I think that the benefit of providing compilation flags via the generator expressions is that a user simply has to specify the type of build they want, and then we can configure processor, system, and configuration specific options based on their selection, so that end-users don't need to pore over compiler documentation if they don't want to. If they do, though, we could implement an option to disable the inclusion of our default compiler flags, or even have no compilation flags as the default, but allowing users and devs to enable them with a single flag.

It's good to get more errors out of the build.
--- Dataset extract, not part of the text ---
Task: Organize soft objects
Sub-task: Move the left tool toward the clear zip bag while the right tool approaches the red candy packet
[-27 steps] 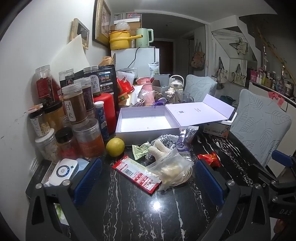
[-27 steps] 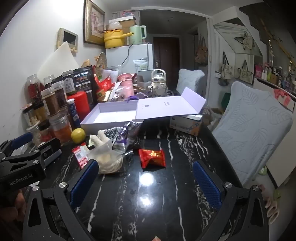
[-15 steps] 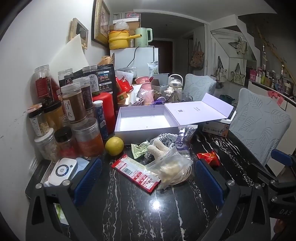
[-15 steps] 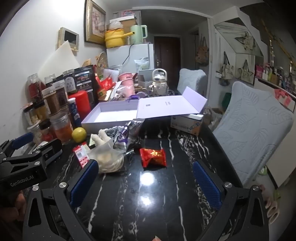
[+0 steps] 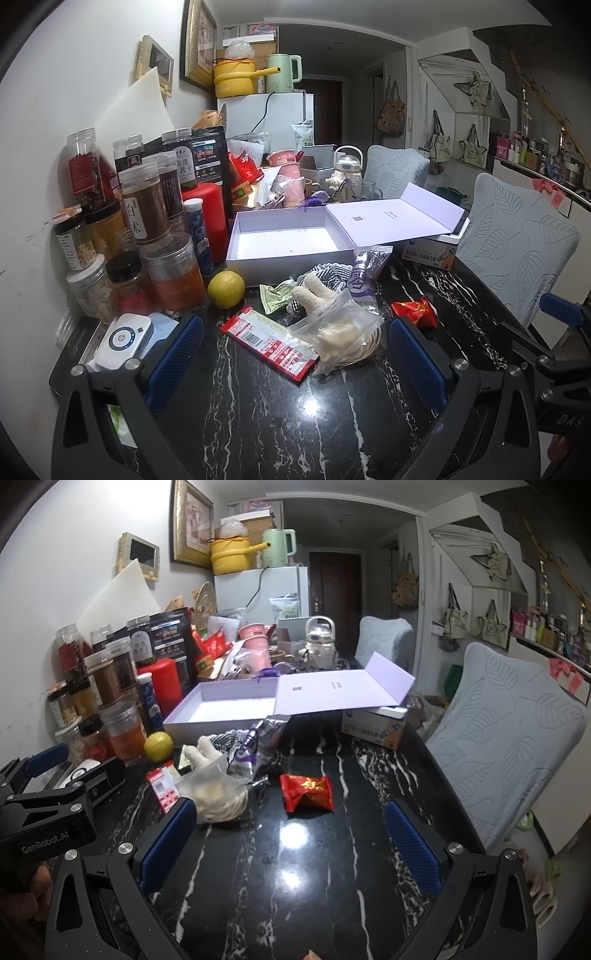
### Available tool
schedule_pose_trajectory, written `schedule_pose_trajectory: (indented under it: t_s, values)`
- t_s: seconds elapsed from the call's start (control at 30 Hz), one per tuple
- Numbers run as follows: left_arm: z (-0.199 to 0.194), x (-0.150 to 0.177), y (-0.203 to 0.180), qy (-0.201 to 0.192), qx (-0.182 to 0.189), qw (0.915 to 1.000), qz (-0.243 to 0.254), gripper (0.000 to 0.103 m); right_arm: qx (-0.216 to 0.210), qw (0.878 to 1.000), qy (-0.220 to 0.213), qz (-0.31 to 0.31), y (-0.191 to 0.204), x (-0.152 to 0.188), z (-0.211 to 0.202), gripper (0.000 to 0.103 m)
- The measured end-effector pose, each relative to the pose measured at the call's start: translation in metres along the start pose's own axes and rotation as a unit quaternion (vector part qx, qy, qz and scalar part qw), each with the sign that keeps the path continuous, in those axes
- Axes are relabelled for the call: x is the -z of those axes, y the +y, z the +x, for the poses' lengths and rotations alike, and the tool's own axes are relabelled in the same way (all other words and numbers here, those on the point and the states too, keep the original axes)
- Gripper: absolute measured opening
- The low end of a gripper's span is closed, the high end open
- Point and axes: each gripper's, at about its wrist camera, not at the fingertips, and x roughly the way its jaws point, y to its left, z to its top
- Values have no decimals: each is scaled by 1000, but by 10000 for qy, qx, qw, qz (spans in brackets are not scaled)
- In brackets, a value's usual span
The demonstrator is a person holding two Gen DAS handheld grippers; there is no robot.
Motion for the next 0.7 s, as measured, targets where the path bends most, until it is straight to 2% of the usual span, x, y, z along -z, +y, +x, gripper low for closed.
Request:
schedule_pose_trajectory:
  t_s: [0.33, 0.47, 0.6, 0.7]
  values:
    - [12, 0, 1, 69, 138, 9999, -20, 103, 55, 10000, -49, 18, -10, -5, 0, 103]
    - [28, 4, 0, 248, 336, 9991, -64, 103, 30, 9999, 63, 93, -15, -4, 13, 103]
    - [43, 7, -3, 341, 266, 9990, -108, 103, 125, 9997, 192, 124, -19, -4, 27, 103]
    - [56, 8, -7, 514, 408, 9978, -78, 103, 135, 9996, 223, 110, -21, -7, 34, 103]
That way future changes become more secure.

There is a possible alternative way to do this in another pull request. The PR also contains even more flags to set in GCC and Clang. The PR was not merged because I didn't manage to make the build server report errors in a proper way. And break build when errors occur.

brarcher commented 3 years ago

I don't get why platform-specific options are necessary. Are the defaults insufficient? Depending on platform specific configurations may result in a testing miss for other platforms that are not represented by our automated testing.

I actually got the idea from the TODO list.

Ah, I see. I'm fine with adding some additional flags to find warnings. However, you had a good point here:

I think that the problem with adding default flags is that CMake is just supposed to generate the build files, after which you can just call make or whatever with the options you normally would.

That is, the warning are important to us (so Check reduces the number of bugs it may have), so why don't we pass in the warnings we want in our PR test builds and not update the defaults themselves? The TODO was probably written at a time when there was no testing of releases except what one would do locally and manually, so adding new warnings helped the person creating the release. However, today every new PR is vetted on multiple platforms before acceptance, so when it is time to cut a release it should be trivial to do safely.

Thinking about it, I'm hesitant to update the default flags someone would use when building Check, beyond those that declare what variants of C we are using, etc. For example, what is the value of us specifying for Windows debug builds to "disable function inlining". It may be that setting such flags as defaults may cause issues later on.